The Science of Detection Part 1: 5 Essential Elements of a Data Source

I’m passionate about the science of detection. It used to be a black art, like long distance high-frequency radio communication, but with modern cybersecurity technology, we’re putting the science back in. With that in mind, I plan to write a series of blogs about the science of detection with an aim to enable more effective and rapid identification of “maliciousness” in our enterprise technology.

In today’s blog, we’ll look at the key elements of a data source to ensure effective detection. Be sure to check back in the coming weeks to see the next blogs in the series. In parts two and three, I’ll be taking an in-depth look at how integrated reasoning will fundamentally change detection technology and the signal quality of detectors, such as signatures, anomalies, behaviors and logs.

In operational security, we monitor various pieces of technology in our network for hackers and malware. We look at logs and specialized security sensors, and we use context and intelligence to try to identify the “bad guys” from the noise. Often, a lot of this work is “best effort” since we’re collecting data from other technology teams who are only using it to troubleshoot performance, capacity and availability issues — not security. It can be a challenge to configure these sources to make them specific to the needs of security, and this greatly complicates our success rate.

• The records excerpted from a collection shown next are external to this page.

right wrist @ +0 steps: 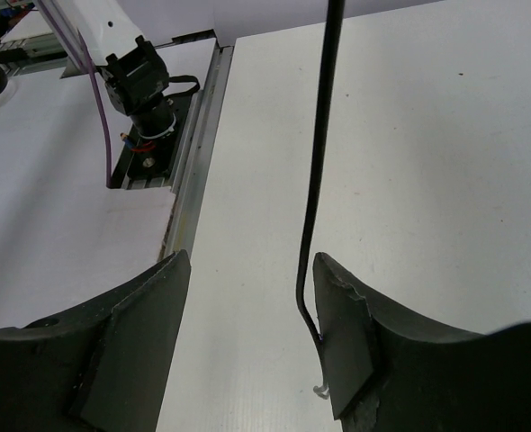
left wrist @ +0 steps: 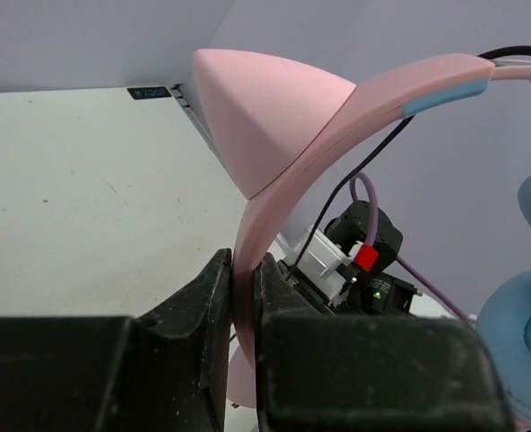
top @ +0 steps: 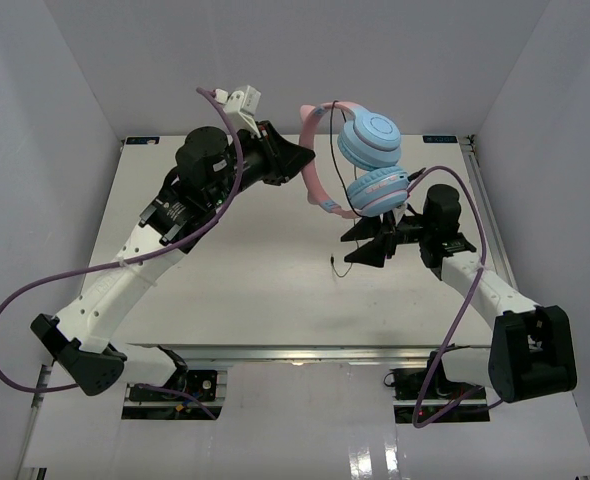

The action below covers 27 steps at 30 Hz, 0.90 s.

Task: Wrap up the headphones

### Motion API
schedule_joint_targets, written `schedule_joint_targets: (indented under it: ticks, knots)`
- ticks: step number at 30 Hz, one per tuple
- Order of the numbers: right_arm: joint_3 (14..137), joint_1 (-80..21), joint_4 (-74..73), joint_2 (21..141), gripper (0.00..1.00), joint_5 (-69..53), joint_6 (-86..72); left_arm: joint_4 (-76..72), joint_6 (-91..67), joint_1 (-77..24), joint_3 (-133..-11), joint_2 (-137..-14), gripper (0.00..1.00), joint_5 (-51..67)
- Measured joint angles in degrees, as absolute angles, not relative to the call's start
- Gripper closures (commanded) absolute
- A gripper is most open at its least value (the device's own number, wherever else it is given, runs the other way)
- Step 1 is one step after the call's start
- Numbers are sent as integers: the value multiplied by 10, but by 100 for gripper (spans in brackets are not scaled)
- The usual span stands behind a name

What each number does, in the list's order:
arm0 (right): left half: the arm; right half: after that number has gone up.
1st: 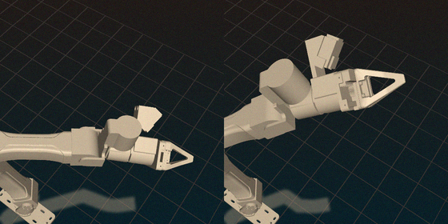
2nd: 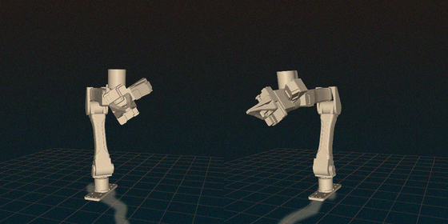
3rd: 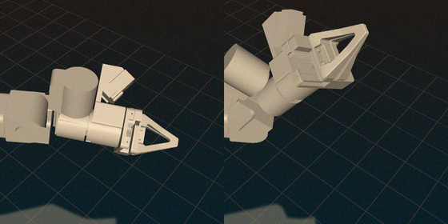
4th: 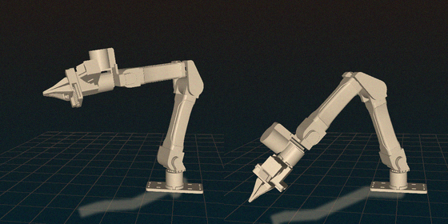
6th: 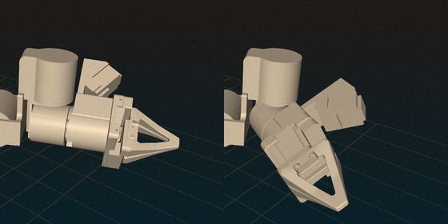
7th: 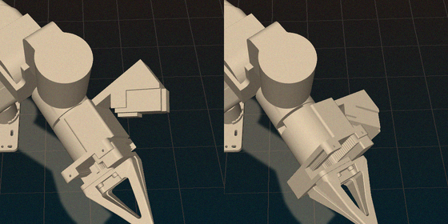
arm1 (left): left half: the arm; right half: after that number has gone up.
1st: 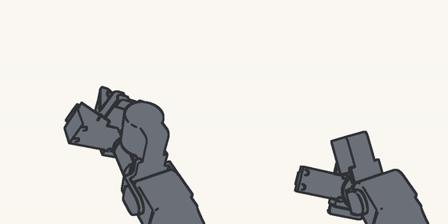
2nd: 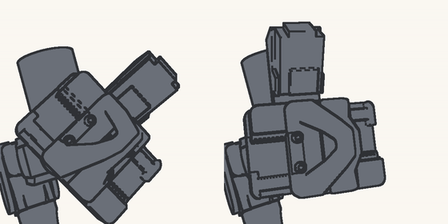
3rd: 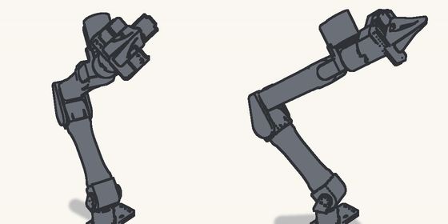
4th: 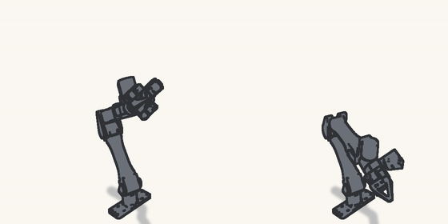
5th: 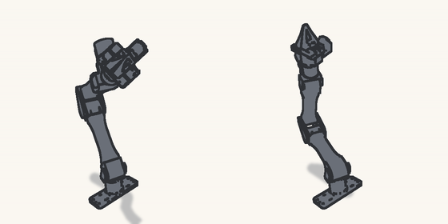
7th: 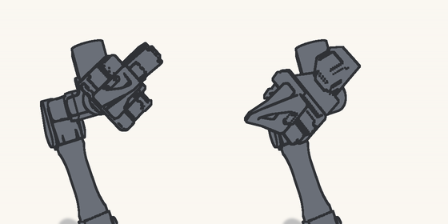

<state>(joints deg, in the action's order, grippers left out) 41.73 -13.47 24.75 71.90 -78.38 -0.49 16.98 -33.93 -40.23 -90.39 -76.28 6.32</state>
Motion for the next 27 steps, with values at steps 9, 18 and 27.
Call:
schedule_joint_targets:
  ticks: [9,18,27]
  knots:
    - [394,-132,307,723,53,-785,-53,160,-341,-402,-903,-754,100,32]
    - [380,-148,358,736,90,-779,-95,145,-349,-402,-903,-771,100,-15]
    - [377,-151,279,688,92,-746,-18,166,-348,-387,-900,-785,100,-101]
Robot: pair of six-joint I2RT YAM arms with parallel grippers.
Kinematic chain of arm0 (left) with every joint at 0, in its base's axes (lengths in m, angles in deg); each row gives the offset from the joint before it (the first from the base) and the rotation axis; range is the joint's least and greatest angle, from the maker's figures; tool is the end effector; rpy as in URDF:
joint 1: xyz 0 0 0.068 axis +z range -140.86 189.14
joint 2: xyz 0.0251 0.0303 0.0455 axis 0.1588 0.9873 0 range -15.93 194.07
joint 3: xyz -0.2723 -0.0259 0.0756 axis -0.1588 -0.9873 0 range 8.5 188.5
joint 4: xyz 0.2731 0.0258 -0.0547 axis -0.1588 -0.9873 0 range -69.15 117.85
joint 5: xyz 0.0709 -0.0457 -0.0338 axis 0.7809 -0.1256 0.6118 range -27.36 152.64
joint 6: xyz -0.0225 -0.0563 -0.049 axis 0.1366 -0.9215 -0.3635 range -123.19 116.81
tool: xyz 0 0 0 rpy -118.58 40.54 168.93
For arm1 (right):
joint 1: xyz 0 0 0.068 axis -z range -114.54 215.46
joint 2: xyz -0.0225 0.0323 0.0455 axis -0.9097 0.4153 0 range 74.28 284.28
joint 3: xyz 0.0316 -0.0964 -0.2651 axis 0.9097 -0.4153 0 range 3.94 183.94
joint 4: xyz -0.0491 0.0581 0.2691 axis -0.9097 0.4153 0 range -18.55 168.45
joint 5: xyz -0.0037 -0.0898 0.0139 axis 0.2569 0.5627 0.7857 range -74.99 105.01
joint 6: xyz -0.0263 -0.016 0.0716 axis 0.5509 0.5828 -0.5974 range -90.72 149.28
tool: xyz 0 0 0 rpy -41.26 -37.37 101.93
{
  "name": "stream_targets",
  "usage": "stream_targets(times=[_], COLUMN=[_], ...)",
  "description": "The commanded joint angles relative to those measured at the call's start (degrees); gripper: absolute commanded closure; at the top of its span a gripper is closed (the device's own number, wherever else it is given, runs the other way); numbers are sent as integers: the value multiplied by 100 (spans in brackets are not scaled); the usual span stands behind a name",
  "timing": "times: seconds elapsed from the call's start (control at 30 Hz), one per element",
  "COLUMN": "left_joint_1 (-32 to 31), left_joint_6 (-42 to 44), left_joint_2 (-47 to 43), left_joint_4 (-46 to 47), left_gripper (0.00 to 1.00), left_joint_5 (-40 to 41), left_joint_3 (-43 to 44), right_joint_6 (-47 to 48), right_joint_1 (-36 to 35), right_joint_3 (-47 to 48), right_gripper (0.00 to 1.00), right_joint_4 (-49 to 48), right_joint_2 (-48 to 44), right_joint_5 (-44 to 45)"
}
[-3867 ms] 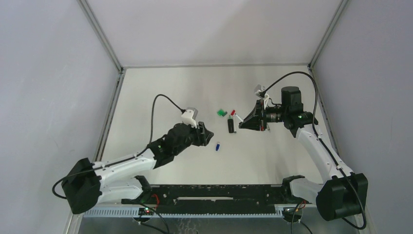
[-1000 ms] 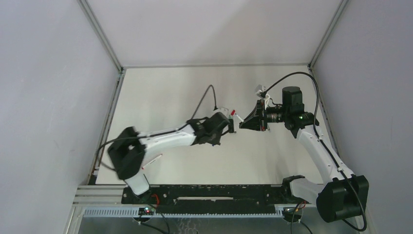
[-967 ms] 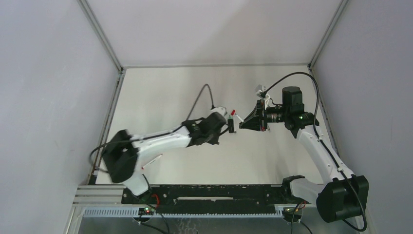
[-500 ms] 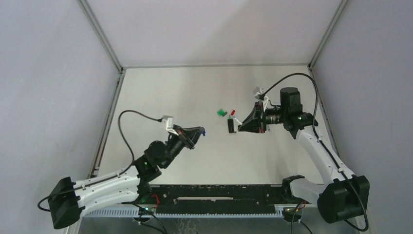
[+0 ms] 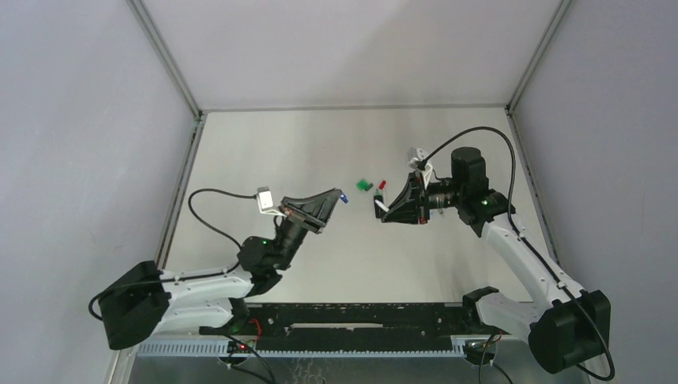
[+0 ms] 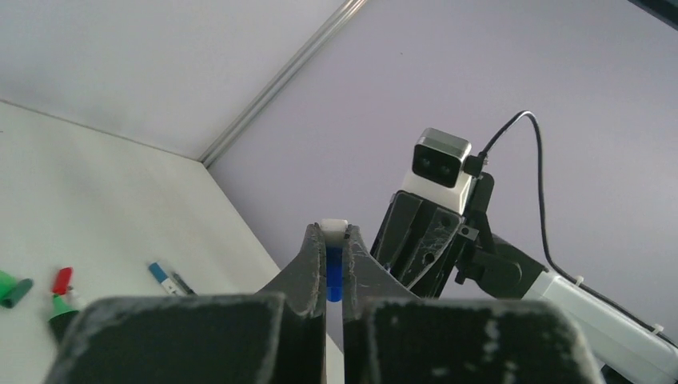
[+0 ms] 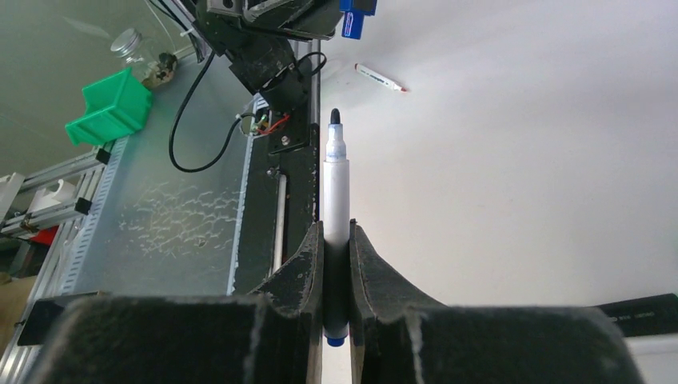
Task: Insert the pens into the pen caps
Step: Insert the pen cap onto the pen.
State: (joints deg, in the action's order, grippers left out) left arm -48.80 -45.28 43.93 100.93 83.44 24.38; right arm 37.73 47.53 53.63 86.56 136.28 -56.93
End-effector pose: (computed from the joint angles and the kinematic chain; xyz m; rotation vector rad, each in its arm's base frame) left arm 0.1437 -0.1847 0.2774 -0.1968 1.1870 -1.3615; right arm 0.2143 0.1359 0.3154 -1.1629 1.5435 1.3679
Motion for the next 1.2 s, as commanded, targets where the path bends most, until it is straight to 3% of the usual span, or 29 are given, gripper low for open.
stream_targets(times=[0.0, 0.17, 0.47, 1.17], left_joint_1=[-123, -201, -241, -245], left_joint_6=[-85, -137, -336, -721], left_joint_2=[428, 799, 1153, 1531], left_joint_4=[800, 796, 817, 825], left_gripper=[100, 100, 100, 100], left_joint_5=[162, 412, 500, 527], left_joint_3=[727, 1117, 1312, 1488], right_joint_6=[-809, -1436, -1949, -2180], right_joint_1=[-131, -292, -307, -315], right_joint_3=[-202, -424, -428, -487], right_gripper=[100, 100, 100, 100], right_joint_4=[-1011, -1673, -1893, -2105], right_joint_2=[-166, -225, -302, -339], right_joint_5=[267, 638, 919, 883])
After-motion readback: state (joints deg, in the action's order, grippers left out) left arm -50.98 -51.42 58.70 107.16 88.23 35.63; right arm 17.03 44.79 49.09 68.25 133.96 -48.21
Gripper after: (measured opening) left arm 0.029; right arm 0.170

When we look at the data sources or telemetries that we monitor, there are five elements that are important for their effectiveness in detecting malicious activity.

1. Visibility

Visibility is one of the most important elements of a data source. What can you see? Is this a network sensor? Are you decrypting traffic so that you can see the patterns or signatures of an attack? Or is this a system log source where stealthy user or administrator behaviors can be captured? When you’re considering visibility, there are two things that are key: the location of the sensor and the tuning of the events, alerts or logs that it generates. For signature-based data sources, it’s tremendously important that you keep them up to date consistently and tuned for maximum signal.

2. Signal Quality

We look at signal quality to help determine the likelihood that any given signature or alarm will reliably indicate the presence of malicious activity. When you consider network intrusion detection and prevention sensors, things get really complicated. I have seen the same IDS signature alarm between different hosts in one day where one instance was a false-positive, and the other instance was malicious. How are we supposed to separate those two out? Not without deep analysis that considers many additional factors. 

3. Architecture

With the advent of autonomous analysis and integrated reasoning, the architecture of your sensor grid can provide significant advantages. The most important is sensor overlap, which means different types of sensors should be implemented in the infrastructure so that attackers must get past more than one detection point.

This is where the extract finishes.